-- Opening Marker --

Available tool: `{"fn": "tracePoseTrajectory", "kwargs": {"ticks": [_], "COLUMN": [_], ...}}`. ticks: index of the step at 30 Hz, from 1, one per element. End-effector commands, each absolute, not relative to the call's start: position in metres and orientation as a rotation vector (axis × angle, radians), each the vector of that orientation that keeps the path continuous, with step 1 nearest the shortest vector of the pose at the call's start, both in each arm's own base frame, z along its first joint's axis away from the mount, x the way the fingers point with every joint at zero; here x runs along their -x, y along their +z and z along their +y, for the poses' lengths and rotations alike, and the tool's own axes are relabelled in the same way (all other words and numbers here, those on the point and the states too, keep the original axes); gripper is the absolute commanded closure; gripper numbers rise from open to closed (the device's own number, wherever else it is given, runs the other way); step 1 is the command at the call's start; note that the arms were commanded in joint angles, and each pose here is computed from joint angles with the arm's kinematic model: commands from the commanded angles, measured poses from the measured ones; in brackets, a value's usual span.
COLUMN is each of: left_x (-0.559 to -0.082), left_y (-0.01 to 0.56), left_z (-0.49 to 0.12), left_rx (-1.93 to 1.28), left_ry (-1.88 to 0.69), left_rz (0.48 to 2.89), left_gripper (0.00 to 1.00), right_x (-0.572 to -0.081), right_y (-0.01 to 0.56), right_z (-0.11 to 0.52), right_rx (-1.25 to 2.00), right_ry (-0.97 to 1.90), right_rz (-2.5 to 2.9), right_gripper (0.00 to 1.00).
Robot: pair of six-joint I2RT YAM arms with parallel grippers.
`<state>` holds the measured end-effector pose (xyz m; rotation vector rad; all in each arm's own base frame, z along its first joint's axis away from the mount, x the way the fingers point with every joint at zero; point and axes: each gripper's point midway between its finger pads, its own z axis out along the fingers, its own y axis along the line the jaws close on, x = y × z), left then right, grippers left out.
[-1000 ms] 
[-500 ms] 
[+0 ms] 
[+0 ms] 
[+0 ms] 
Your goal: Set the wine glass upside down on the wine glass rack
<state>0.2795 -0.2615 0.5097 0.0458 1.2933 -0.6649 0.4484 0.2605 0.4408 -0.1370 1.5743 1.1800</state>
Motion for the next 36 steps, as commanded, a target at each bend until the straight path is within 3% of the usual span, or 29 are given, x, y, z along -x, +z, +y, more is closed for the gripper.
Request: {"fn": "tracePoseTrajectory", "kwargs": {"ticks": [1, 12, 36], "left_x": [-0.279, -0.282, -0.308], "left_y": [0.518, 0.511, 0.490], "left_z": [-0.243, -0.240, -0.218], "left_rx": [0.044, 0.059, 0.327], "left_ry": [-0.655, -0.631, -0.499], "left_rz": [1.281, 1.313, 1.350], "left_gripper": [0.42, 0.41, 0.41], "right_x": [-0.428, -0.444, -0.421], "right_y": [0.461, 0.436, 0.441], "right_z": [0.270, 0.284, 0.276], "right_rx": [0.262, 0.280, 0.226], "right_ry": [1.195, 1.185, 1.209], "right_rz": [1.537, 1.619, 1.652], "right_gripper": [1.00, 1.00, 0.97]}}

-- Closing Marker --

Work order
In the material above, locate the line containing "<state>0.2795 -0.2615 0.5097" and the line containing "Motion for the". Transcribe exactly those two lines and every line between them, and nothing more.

Result
<state>0.2795 -0.2615 0.5097 0.0458 1.2933 -0.6649 0.4484 0.2605 0.4408 -0.1370 1.5743 1.1800</state>
Motion for the next 36 steps, as commanded, a target at each bend until the straight path is within 3% of the usual span, or 29 are given, x, y, z along -x, +z, +y, more is closed for the gripper.

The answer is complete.